After a deep winter’s sleep, bears are coming out of hibernation, albeit a little earlier than normal.

People living in a Port Coquitlam neighbourhood have already seen black bears earlier in the month.

“I was just walking down the street here and the bear growled at me and we met eyes,” said Shawn Farrell. “I was so surprised to see it so close to me.”

He lives near the Traboulay Poco Trail, which runs parallel to the Coquitlam River. Black bears are known to frequent the area and feast on fish during the salmon run.

Conservation officers said a drop in the salmon return may be contributing to the bears waking up earlier.

“They’re starting to come out a little bit early, likely because of the temperature, likely because of factors of going into the den without a lot of food sources,” explained Sgt. Todd Hunter.

Hunter said the Tri-Cities have the highest number of black bear sightings in the entire province.

According to the Wildlife Alert Reporting Program, there have been at least five black bear sightings reported in the area in March.

“We’ve had an increase in call volumes for bear and coyote sightings,” said Sgt. Hunter.

He said this time of year is also when coyotes give birth to pups.

“Coyotes, I do see on a regular basis by our apartment but that’s what happens when wildlife gets pushed into our city,” said resident Madeline Moore.

Sgt. Hunter said the Tri-Cities have a number of green belts and river drainages where wildlife likes to travel; it’s also where developers like to build housing.

“It’s great to expect that we live in these areas and we can see wildlife. It’s just how we live with them and how we manage ourselves,” he said.

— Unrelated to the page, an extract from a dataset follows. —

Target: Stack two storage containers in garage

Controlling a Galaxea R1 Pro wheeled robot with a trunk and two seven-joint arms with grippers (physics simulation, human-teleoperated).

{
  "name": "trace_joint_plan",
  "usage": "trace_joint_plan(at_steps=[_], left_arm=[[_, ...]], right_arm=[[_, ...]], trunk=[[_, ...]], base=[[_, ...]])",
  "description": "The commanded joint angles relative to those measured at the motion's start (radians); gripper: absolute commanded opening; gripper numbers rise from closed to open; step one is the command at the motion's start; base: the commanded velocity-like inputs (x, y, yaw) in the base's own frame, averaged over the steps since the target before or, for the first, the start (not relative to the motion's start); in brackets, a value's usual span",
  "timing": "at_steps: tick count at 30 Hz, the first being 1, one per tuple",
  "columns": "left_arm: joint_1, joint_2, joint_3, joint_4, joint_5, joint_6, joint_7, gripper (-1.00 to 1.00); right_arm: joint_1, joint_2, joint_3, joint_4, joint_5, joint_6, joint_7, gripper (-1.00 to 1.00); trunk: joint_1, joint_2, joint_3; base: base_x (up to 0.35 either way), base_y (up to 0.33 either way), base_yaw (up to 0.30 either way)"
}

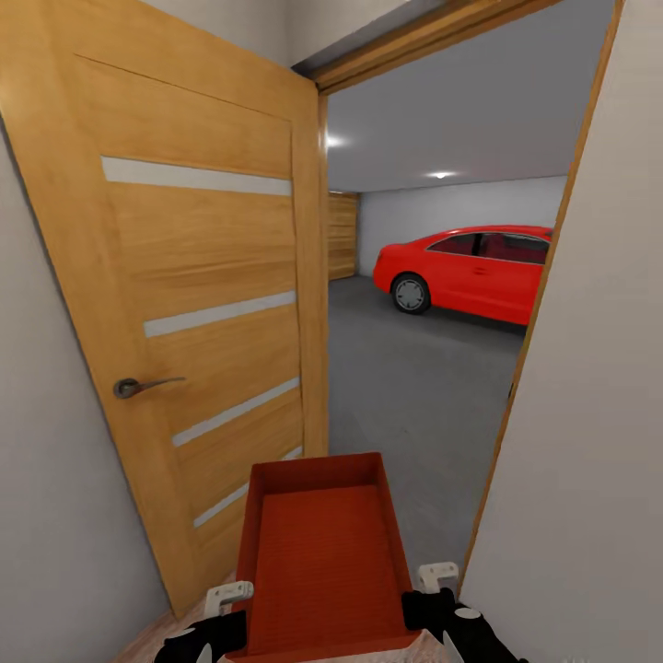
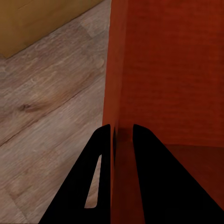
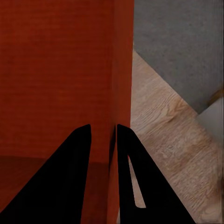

How to reduce conflict with wildlife  

The first step in preventing encounters with wildlife is to remove any attractants and securely lock up your garbage, Sgt. Hunter said.

He said rodents will go through the trash and those rodents will attract animals up the food chain. 

“You will get rodents coming around; you’ll get small game coming around; you’ll get predators coming around, like coyotes and even cougars.”

When dealing with potentially dangerous animals like cougars, WildSafeBC said it is important to act assertive.

"You want to look really big: open up your jacket, have your hands up in the air, look the cougar in the eye and let him know you're not easy prey," said coordinator Vanessa Isnardy.

She suggests people carry bear spray with them.

"It's like a seat belt, you may never need to use it but you will be glad you had it."

When people are walking on trails with their dogs, it’s important to keep the pets on a leash, Sgt. Hunter said.

He warns it is also important to keep pets inside at home.

Those who are caught leaving attractants, such as garbage out in the open, could be fined. Tickets range from $230 to $570.